In this research, we construct mutual information networks using gene expression profiles of glioblast and renal in normal condition and cancer conditions. The method of cascading failure is firstly applied in gene networks to explore the relationship of structure and robustness. The sources of raw gene expression data and the manipulations of the data are presented in Section “Data Source and Processing”. Section “Construct Mutual Information Networks” shows the mutual information gene networks constructed from the processed data sets. Section “Cascading Failure Model” shows the cascading failure model and our main results. A conclusion and discussion section comes to the end of the paper with some open problems.

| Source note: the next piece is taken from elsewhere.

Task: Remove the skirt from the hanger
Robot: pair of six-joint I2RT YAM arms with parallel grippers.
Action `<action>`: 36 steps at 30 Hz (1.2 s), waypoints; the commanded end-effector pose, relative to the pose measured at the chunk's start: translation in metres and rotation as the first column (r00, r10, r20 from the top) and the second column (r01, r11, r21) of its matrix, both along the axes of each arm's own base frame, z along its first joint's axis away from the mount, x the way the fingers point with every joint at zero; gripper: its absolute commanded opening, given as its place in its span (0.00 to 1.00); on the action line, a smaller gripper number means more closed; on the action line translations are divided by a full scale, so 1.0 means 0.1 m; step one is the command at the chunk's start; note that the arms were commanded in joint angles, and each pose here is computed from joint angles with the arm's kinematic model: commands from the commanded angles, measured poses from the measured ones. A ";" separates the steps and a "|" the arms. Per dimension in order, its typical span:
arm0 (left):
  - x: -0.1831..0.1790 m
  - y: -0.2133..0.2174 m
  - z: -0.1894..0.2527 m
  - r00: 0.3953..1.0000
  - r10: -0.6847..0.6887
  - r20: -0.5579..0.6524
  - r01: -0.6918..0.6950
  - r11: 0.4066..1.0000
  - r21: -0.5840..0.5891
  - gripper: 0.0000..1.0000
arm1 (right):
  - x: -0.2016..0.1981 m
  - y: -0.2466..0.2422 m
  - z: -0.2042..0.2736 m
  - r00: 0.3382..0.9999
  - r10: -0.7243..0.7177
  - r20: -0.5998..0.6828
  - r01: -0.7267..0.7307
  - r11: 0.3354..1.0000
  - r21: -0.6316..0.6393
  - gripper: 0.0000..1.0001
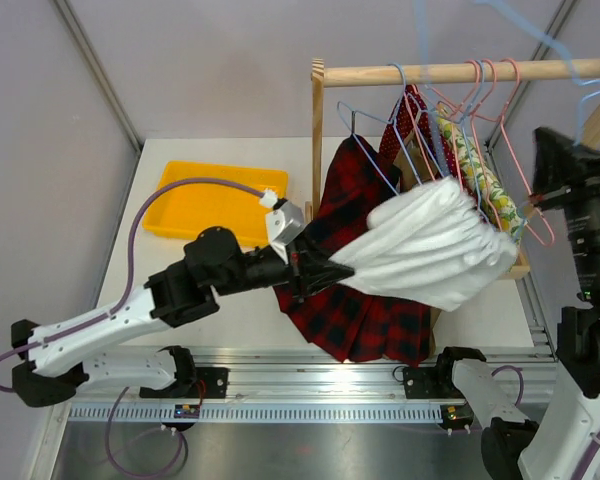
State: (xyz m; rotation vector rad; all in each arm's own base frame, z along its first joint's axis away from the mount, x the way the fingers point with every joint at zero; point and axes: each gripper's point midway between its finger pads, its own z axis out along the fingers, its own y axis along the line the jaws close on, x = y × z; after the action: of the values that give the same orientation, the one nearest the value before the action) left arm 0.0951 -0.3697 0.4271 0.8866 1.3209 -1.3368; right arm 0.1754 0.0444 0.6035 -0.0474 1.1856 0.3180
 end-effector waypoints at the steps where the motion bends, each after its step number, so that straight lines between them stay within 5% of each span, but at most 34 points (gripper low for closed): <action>1: 0.12 0.53 -1.06 0.974 0.187 -0.127 -0.139 0.937 0.321 0.23 | -0.35 -0.83 0.86 0.835 -0.470 0.287 0.457 0.882 0.116 0.00; 4: 0.13 0.73 -1.18 0.962 0.240 -0.128 -0.184 0.923 0.339 0.44 | -0.34 -0.83 0.88 0.836 -0.466 0.291 0.449 0.885 0.127 0.00; 6: 0.14 0.80 -1.20 0.956 0.266 -0.126 -0.211 0.917 0.339 0.46 | -0.34 -0.81 0.90 0.840 -0.456 0.293 0.438 0.890 0.130 0.00; 7: 0.16 0.82 -1.18 0.952 0.278 -0.127 -0.223 0.916 0.332 0.44 | -0.33 -0.81 0.90 0.844 -0.451 0.289 0.431 0.892 0.136 0.00; 9: 0.16 0.82 -1.12 0.953 0.277 -0.121 -0.228 0.922 0.314 0.09 | -0.34 -0.78 0.90 0.850 -0.438 0.292 0.417 0.899 0.136 0.00; 10: 0.17 0.80 -1.07 0.955 0.273 -0.119 -0.228 0.927 0.297 0.09 | -0.35 -0.77 0.91 0.853 -0.432 0.294 0.410 0.902 0.138 0.00; 11: 0.17 0.78 -1.04 0.957 0.267 -0.115 -0.226 0.931 0.286 0.17 | -0.35 -0.76 0.91 0.855 -0.429 0.292 0.405 0.903 0.141 0.00; 12: 0.17 0.76 -0.96 0.960 0.259 -0.110 -0.223 0.938 0.264 0.57 | -0.34 -0.75 0.90 0.861 -0.420 0.288 0.398 0.907 0.136 0.00; 14: 0.15 0.66 -0.82 0.970 0.223 -0.094 -0.197 0.954 0.228 0.90 | -0.36 -0.70 0.90 0.873 -0.394 0.289 0.371 0.919 0.133 0.00; 15: 0.16 0.63 -0.63 0.974 0.212 -0.082 -0.193 0.962 0.192 0.97 | -0.36 -0.67 0.89 0.878 -0.383 0.288 0.361 0.924 0.129 0.00; 25: 0.21 0.04 0.52 0.992 0.076 0.101 -0.080 0.996 0.043 0.99 | -0.36 -0.41 0.72 0.934 -0.234 0.269 0.204 0.969 0.137 0.00; 36: 0.14 -0.58 0.70 0.991 -0.092 0.094 0.094 0.995 -0.015 0.98 | -0.24 -0.29 0.54 0.960 -0.152 0.235 0.115 0.980 0.164 0.00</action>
State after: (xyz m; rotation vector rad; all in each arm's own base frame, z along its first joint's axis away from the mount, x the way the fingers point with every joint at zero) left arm 0.1191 -0.4174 0.4771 0.9781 1.3028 -1.2793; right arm 0.1671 0.0077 0.6367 0.1403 1.0051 0.2182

Data Source and Processing

Data Source

The sample data of glioma are chosen from GPL570 in NCBI. They are all from GSE4290. The group with cancer called experiment group I, stages II, III, IV include 45, 31, 81 samples respectively. The group without cancer called control group I has 23 samples. The sample data of renal cancer are chosen from GPL570 in NCBI too. The group with cancer called experiment group II, stages I, II, III include 30, 22, 30 samples, and they are all from GSE2109. The group without cancer called control group II has 30 samples which come from GSE11024, GSE12606, GSE3526, GSE7307, and GSE7392 (The detail can be seen in)¹. Control group I and control group II are called control group. Experiment group I and experiment group II are called experiment group. The detail is shown in Table 1. Each of these data sets includes p-values and P-M-A (P, A, and M respectively stand for presence, absence, and margin) for 20,827 genes, corresponding to 54,676 probes.

TABLE 1

Table 1. The data source.

Selection of Cancer-Related Genes

Begin with the 54,676 probes above, we first delete probes that corresponding to no gene or more than one gene. There were 20,827 probes left. Next, if more than one probe corresponding to a gene, the expression profile of this gene is determined by the mean value of the profiles of corresponding probes, thus, there were 19,802 genes left. It is too complex to construct and analyze the mutual information networks for all genes in the data sets. So, it is necessary to delete a part of genes and reserve the most important genes. We use Wilcoxon rank sum test to select genes that have obvious differences between control group and experiment groups. Taking glioma for example. Firstly, the control group I and stage II of experiment group I are used with Wilcoxon rank sum test, and we obtain a group of genes charged GI_II. And then the control group I and stage III of experiment group I, the control group I and stage IV of experiment group I is used with Wilcoxon rank sum test, and obtain genes set GI_III and GI_IV respectively. The significance level of Wilcoxon rank sum test is 2.5 × 10⁻⁷. The intersection of GI_II, GI_III, and GI_IV, that is G1 = GI_II∩GI_III∩GI_IV. The obtained data set G1 is the working data set. We deal with the renal cancer data with the same method in the significance level of wilcoxon rank sum test 1.5 × 10⁻⁸, and obtain the working data set G2. The rank sum test results are shown in Table 2.

TABLE 2

Table 2. The rank sum test results of glioma and renal cancer.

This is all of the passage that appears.